Look through the listing for the string "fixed" and copy out every line that holds it.
==*==
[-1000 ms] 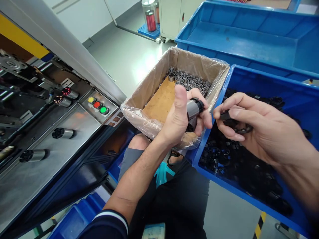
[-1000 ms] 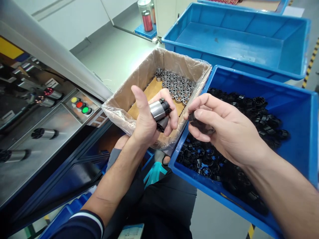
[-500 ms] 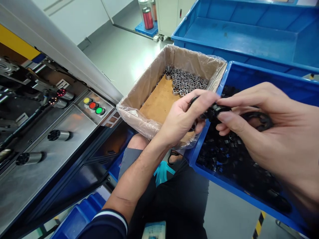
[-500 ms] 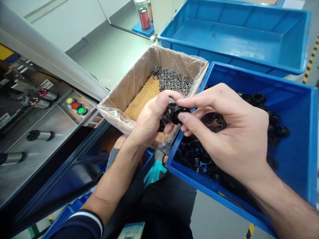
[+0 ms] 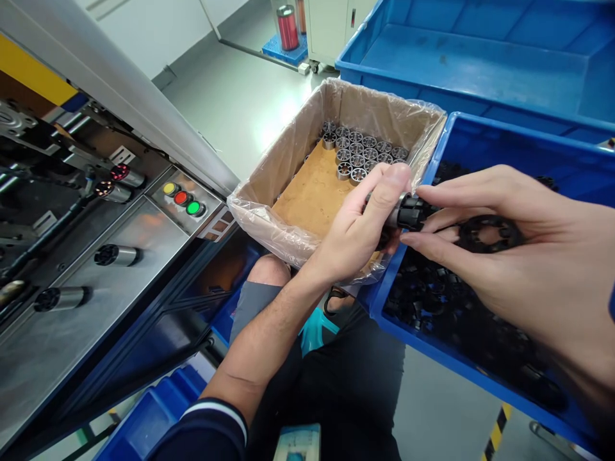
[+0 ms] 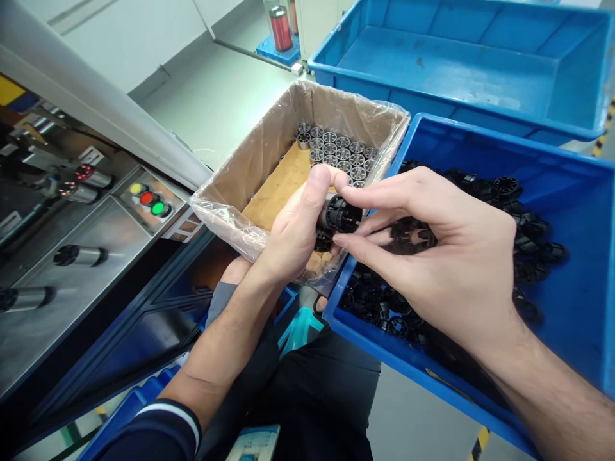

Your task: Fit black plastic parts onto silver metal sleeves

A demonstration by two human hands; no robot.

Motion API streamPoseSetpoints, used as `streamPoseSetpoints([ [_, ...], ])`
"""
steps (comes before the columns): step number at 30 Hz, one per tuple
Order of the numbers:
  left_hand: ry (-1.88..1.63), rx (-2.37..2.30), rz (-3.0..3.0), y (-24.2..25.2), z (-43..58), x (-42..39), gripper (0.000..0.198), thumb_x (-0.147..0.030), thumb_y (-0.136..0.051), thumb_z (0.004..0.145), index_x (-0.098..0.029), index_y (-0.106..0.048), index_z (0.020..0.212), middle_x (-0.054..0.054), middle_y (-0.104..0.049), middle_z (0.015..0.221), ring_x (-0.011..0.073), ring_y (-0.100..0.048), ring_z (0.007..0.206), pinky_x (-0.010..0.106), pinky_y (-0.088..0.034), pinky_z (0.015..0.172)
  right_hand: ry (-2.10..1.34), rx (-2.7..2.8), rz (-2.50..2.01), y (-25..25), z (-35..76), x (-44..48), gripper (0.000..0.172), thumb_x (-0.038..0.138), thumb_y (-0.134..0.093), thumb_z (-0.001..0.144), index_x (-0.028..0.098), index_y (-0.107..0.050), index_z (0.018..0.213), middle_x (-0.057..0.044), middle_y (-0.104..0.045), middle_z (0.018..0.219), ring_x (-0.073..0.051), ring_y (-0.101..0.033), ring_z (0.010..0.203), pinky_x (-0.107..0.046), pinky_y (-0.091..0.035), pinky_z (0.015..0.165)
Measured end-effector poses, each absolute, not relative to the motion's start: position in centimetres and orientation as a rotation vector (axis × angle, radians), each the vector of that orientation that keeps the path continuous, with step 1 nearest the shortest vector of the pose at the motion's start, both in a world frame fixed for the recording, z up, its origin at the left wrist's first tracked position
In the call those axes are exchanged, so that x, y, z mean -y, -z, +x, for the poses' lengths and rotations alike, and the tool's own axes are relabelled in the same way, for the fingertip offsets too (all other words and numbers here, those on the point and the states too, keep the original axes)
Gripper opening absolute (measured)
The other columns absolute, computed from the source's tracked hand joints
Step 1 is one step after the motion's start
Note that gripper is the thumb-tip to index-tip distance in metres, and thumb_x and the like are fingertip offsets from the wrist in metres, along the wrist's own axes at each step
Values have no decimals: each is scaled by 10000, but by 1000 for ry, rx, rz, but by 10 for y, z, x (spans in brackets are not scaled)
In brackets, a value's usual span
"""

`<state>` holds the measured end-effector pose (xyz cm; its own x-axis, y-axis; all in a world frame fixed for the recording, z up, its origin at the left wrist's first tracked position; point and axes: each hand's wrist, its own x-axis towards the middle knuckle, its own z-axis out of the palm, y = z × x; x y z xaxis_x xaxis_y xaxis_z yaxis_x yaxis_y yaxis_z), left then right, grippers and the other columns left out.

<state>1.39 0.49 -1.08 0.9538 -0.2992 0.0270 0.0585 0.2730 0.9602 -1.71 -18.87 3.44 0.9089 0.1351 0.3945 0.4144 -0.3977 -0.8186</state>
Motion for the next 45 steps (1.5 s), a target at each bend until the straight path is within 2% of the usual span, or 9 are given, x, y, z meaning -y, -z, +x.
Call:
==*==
■ Answer space ■
Measured end-effector poses, each absolute, not relative to the motion's start: position in centimetres and orientation as a rotation vector (axis × angle, radians), each the vector of that orientation that keeps the path continuous, with step 1 nearest the shortest vector of the pose at the motion's start, both in a world frame fixed for the recording, z up, its origin at the left wrist's first tracked position
`<state>` holds the measured end-effector pose (xyz cm; its own x-axis, y-axis; all in a world frame fixed for the recording, z up, its origin at the left wrist's first tracked position; point and axes: each hand's wrist, its own x-axis towards the middle knuckle, its own z-axis out of the palm, y = z × x; x y z xaxis_x xaxis_y xaxis_z yaxis_x yaxis_y yaxis_z), left then right, grippers and the other columns left out.

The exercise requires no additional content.